- [Task item] What you return must be an exact copy of the lines in the listing below between the line holding "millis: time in" and the line holding "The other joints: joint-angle", inclusive, and nothing more.

- [The data]
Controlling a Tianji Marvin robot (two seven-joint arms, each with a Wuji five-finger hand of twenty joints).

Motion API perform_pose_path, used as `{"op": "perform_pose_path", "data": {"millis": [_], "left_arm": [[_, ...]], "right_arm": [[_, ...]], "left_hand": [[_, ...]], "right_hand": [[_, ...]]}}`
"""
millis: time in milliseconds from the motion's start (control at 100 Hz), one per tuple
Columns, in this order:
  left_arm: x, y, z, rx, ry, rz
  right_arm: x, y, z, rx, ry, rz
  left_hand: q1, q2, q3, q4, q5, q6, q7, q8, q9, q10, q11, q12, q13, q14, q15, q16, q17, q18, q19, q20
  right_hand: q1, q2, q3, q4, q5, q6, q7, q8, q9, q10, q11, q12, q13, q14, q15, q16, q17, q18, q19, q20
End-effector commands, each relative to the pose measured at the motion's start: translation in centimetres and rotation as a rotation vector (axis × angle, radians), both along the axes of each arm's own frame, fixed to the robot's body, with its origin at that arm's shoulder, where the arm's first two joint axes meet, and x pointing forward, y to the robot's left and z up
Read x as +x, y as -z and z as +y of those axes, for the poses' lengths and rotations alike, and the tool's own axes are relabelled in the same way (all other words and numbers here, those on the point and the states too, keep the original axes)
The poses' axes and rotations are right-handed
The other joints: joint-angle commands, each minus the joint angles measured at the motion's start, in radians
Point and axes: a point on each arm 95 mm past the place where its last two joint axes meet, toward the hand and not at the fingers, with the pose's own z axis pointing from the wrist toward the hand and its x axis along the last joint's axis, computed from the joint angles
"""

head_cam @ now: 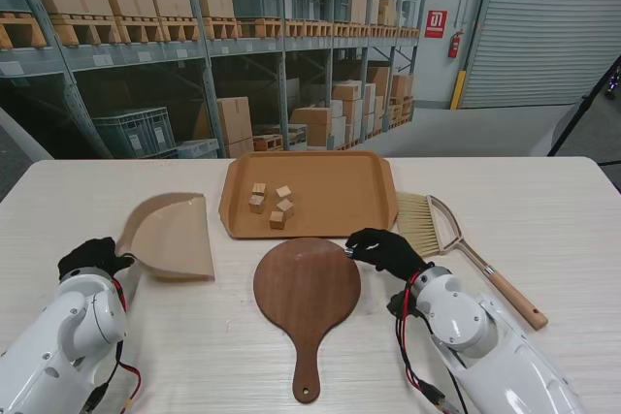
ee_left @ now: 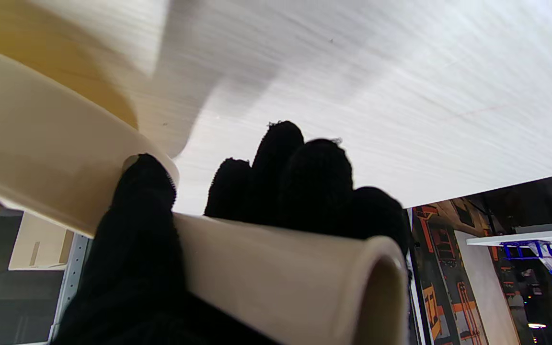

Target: Sweep wood blocks off a wooden cutting board into a dustpan and pour them into a container

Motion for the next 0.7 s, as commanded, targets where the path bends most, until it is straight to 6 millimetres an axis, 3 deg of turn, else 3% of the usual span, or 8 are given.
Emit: {"op": "perform_pose_path", "data": {"millis": [0, 260, 390, 690], "left_arm": [[-0.7, 1.1, 0.0, -0.015, -0.003, 0.045], [-1.5, 1.7, 0.5, -0.037, 0.015, 0.09], [-1.7, 1.6, 0.7, -0.046, 0.021, 0.099], [-2.1, 1.2, 0.7, -0.098, 0.01, 0.149]], "right_arm": [[-0.4, 0.5, 0.3, 0.0, -0.014, 0.019], [-0.4, 0.5, 0.3, -0.002, -0.017, 0.023], [-0.4, 0.5, 0.4, -0.002, -0.02, 0.024], [-0.4, 0.4, 0.3, -0.004, -0.019, 0.026]], "left_hand": [[0.138, 0.144, 0.092, 0.019, 0.042, 0.037, 0.032, 0.005, 0.016, -0.288, 0.867, -0.012, 0.062, -0.187, -0.016, -0.011, -0.029, -0.036, 0.003, -0.013], [0.084, 0.095, 0.085, 0.011, -0.071, 0.01, -0.02, -0.074, -0.13, -0.18, 0.684, -0.058, -0.113, -0.092, -0.192, 0.011, -0.215, -0.024, -0.13, 0.033], [-0.004, 0.092, 0.081, 0.01, -0.117, 0.024, -0.108, -0.09, -0.214, -0.135, 0.628, -0.058, -0.205, -0.06, -0.257, 0.029, -0.321, -0.019, -0.209, 0.049], [-0.126, 0.088, 0.073, 0.007, -0.244, 0.035, -0.296, -0.1, -0.441, -0.05, 0.483, -0.076, -0.448, -0.006, -0.428, 0.031, -0.567, -0.019, -0.4, 0.011]], "right_hand": [[0.015, -0.017, 0.011, 0.011, 0.01, -0.018, 0.004, 0.001, 0.023, -0.004, 0.025, 0.01, 0.023, -0.003, 0.031, 0.018, 0.003, 0.024, 0.039, 0.019], [0.016, -0.017, 0.01, 0.011, 0.011, -0.016, 0.005, 0.001, 0.023, -0.003, 0.024, 0.01, 0.023, -0.003, 0.031, 0.017, 0.002, 0.025, 0.039, 0.019], [0.016, -0.017, 0.01, 0.011, 0.011, -0.016, 0.005, 0.001, 0.024, -0.002, 0.024, 0.01, 0.022, -0.002, 0.03, 0.017, 0.002, 0.025, 0.04, 0.019], [0.021, -0.017, 0.012, 0.011, 0.02, -0.009, 0.006, 0.0, 0.024, -0.002, 0.024, 0.011, 0.023, -0.001, 0.031, 0.017, 0.002, 0.026, 0.04, 0.018]]}}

- [Task solution]
millis: time in milliseconds from the motion's start (control at 100 Hz), one per tuple
Columns, in this order:
  left_arm: x, y, z, rx, ry, rz
  right_arm: x, y, z, rx, ry, rz
  left_hand: q1, q2, q3, q4, q5, q6, q7, q8, q9, q10, q11, q12, q13, q14, q15, q16, q17, q18, q19, q20
  right_hand: q1, q2, q3, q4, q5, q6, q7, q8, q9, q10, q11, q12, q13, q14, q15, q16, q17, q18, q19, q20
End-effector commands, each relative to the pose measured at the motion's start: translation in centimetres and rotation as a rotation vector (axis × angle, radians), both along the axes of each arm's own frame, fixed to the robot's body, with its origin at that arm's shoulder, where the arm's first two joint axes meet, and x pointing forward, y to the robot's left and z up
Read x as +x, y as -z and z as +y of those axes, for the poses' lengths and rotations alike, and the tool's own axes are relabelled in the same way (all other words and numbers here, those on the point and the states too, keep the original axes)
The poses' axes and rotations are right-handed
The other joints: joint-angle commands, each minus the joint angles measured at the motion's start, in radians

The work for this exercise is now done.